*EXERCISE GOAL*: Everything in the data that follows has to be repeated verbatim.

*DATA BLOCK*:
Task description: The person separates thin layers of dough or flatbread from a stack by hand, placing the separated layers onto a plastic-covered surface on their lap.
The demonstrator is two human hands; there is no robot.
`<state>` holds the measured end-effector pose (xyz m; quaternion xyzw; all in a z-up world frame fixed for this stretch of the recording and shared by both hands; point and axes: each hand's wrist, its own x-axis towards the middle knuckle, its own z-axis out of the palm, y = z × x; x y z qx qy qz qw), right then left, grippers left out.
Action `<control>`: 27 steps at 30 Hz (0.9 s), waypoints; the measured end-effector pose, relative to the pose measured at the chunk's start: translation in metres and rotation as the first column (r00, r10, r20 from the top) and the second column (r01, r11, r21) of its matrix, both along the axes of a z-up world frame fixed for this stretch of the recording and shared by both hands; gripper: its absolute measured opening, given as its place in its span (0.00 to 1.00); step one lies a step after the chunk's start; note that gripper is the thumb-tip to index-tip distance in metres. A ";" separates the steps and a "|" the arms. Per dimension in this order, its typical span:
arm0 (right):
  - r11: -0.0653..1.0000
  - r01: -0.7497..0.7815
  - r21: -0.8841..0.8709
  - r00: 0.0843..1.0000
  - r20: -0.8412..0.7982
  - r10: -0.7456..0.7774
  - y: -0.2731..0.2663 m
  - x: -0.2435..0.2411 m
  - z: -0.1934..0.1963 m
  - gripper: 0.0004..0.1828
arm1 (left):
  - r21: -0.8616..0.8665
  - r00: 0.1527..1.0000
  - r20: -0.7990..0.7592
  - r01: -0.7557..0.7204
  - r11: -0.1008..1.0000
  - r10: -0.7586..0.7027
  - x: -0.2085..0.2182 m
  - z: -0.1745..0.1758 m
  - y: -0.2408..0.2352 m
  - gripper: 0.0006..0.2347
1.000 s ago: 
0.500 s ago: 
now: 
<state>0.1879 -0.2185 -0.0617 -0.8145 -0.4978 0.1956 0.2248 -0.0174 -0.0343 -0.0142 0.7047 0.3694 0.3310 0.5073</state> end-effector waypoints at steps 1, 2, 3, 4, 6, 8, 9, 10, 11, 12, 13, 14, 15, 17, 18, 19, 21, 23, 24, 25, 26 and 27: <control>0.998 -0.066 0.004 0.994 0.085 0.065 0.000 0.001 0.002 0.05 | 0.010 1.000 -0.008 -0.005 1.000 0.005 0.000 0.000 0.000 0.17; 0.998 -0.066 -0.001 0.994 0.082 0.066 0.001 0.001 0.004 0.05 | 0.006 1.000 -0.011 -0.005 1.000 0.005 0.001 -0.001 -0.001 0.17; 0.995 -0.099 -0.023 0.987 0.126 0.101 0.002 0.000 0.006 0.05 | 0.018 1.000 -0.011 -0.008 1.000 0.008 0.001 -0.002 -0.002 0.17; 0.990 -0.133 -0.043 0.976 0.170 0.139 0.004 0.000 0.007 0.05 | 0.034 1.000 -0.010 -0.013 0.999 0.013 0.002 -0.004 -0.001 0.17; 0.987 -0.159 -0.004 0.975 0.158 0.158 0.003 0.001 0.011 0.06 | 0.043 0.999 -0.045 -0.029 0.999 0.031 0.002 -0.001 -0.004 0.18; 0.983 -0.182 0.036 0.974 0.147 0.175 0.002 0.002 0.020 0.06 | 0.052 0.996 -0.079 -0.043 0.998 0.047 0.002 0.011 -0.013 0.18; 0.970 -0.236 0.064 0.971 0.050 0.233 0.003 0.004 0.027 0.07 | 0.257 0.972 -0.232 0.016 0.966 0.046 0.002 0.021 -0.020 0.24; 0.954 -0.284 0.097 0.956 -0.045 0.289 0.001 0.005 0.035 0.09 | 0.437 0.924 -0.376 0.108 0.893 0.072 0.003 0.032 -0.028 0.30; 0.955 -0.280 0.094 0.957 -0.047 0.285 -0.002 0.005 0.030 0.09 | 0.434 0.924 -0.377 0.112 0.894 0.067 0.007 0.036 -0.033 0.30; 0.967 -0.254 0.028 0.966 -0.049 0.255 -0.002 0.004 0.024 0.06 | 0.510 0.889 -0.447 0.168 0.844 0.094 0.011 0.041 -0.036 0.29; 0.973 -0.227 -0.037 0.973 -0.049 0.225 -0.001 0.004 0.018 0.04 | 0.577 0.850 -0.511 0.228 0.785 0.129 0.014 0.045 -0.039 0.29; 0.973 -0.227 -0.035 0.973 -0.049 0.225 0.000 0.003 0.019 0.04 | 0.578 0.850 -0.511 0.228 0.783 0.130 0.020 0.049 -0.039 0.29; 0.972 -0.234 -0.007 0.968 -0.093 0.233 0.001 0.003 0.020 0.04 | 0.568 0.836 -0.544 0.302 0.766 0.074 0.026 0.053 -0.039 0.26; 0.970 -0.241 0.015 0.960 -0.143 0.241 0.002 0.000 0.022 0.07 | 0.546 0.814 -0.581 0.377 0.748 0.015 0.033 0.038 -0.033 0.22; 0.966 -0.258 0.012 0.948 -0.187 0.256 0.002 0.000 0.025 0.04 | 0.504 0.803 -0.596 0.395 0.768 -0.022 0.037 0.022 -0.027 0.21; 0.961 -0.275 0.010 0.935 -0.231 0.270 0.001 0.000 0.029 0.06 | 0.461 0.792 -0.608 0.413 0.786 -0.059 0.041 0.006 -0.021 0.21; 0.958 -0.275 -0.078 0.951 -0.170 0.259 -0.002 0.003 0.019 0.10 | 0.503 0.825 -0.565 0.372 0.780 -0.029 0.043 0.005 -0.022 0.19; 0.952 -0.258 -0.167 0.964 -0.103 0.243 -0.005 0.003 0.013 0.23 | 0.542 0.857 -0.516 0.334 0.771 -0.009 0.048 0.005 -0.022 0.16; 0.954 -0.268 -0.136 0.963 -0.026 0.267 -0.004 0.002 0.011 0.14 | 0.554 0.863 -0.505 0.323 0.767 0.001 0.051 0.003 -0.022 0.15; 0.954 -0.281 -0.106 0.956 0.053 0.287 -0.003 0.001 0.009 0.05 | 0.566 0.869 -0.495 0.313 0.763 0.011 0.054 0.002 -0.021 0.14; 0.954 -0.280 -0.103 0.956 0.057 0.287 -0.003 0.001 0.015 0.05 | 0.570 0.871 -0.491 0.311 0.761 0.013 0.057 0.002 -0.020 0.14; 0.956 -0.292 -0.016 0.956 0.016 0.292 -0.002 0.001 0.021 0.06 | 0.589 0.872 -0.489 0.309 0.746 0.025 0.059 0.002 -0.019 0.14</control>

*OUTPUT FOR THIS EXERCISE*:
Task description: The person separates thin layers of dough or flatbread from a stack by hand, placing the separated layers onto a plastic-covered surface on their lap.
The demonstrator is two human hands; there is no robot.
`<state>` holds the measured end-effector pose (xyz m; quaternion xyzw; all in a z-up world frame fixed for this stretch of the recording and shared by both hands; point and axes: each hand's wrist, its own x-axis towards the middle knuckle, its own z-axis out of the palm, y = z × x; x y z qx qy qz qw), right then left, grippers left out.
Action `<control>`: 27 steps at 30 Hz (0.9 s), waypoints; the measured end-effector pose, relative to the pose measured at the chunk's start: translation in metres and rotation as the first column (r00, r10, r20 from the top) and the second column (r01, r11, r21) of its matrix, both along the axes of a z-up world frame fixed for this stretch of the recording and shared by both hands; gripper: its absolute measured opening, given as its place in its span (0.00 to 1.00); step one lies a step after the chunk's start; note that gripper is the thumb-tip to index-tip distance in metres. A ";" separates the steps and a "|" the arms. Per dimension in this order, its typical span:
arm0 (right):
  - r11: -0.0653..1.0000
  - r01: -0.7497..0.7815
  - r21: -0.8841..0.8709
  - r00: 0.0843..1.0000
  - r20: -0.8412..0.7982
  - r10: -0.7456..0.7774
  - y: -0.2731..0.2663 m
  - x: -0.2435..0.2411 m
  - z: -0.1934..0.1963 m
  - gripper: 0.0004..0.1828
arm1 (left):
  - r21: -0.8616..0.8665
  - r00: 0.1527..1.0000
  - r20: -0.7990..0.7592
  - r01: -0.7557..0.7204
  - r11: -0.1008..1.0000
  - r10: -0.7586..0.7027
  - x: -0.2085..0.2182 m
  - z: -0.1745..0.1758 m
  - y: -0.2408..0.2352 m
  - gripper: 0.0006..0.2347
1.000 s ago: 
0.500 s ago: 
now: 
<state>0.1879 -0.2185 -0.0617 -0.8145 -0.4978 0.1956 0.2248 -0.0174 -0.0343 -0.0142 0.7047 0.3694 0.3310 0.5073</state> end-effector waypoints at steps 1, 2, 3, 4, 6, 8, 9, 10, 11, 12, 13, 14, 15, 17, 18, 19, 21, 23, 24, 25, 26 and 27: <control>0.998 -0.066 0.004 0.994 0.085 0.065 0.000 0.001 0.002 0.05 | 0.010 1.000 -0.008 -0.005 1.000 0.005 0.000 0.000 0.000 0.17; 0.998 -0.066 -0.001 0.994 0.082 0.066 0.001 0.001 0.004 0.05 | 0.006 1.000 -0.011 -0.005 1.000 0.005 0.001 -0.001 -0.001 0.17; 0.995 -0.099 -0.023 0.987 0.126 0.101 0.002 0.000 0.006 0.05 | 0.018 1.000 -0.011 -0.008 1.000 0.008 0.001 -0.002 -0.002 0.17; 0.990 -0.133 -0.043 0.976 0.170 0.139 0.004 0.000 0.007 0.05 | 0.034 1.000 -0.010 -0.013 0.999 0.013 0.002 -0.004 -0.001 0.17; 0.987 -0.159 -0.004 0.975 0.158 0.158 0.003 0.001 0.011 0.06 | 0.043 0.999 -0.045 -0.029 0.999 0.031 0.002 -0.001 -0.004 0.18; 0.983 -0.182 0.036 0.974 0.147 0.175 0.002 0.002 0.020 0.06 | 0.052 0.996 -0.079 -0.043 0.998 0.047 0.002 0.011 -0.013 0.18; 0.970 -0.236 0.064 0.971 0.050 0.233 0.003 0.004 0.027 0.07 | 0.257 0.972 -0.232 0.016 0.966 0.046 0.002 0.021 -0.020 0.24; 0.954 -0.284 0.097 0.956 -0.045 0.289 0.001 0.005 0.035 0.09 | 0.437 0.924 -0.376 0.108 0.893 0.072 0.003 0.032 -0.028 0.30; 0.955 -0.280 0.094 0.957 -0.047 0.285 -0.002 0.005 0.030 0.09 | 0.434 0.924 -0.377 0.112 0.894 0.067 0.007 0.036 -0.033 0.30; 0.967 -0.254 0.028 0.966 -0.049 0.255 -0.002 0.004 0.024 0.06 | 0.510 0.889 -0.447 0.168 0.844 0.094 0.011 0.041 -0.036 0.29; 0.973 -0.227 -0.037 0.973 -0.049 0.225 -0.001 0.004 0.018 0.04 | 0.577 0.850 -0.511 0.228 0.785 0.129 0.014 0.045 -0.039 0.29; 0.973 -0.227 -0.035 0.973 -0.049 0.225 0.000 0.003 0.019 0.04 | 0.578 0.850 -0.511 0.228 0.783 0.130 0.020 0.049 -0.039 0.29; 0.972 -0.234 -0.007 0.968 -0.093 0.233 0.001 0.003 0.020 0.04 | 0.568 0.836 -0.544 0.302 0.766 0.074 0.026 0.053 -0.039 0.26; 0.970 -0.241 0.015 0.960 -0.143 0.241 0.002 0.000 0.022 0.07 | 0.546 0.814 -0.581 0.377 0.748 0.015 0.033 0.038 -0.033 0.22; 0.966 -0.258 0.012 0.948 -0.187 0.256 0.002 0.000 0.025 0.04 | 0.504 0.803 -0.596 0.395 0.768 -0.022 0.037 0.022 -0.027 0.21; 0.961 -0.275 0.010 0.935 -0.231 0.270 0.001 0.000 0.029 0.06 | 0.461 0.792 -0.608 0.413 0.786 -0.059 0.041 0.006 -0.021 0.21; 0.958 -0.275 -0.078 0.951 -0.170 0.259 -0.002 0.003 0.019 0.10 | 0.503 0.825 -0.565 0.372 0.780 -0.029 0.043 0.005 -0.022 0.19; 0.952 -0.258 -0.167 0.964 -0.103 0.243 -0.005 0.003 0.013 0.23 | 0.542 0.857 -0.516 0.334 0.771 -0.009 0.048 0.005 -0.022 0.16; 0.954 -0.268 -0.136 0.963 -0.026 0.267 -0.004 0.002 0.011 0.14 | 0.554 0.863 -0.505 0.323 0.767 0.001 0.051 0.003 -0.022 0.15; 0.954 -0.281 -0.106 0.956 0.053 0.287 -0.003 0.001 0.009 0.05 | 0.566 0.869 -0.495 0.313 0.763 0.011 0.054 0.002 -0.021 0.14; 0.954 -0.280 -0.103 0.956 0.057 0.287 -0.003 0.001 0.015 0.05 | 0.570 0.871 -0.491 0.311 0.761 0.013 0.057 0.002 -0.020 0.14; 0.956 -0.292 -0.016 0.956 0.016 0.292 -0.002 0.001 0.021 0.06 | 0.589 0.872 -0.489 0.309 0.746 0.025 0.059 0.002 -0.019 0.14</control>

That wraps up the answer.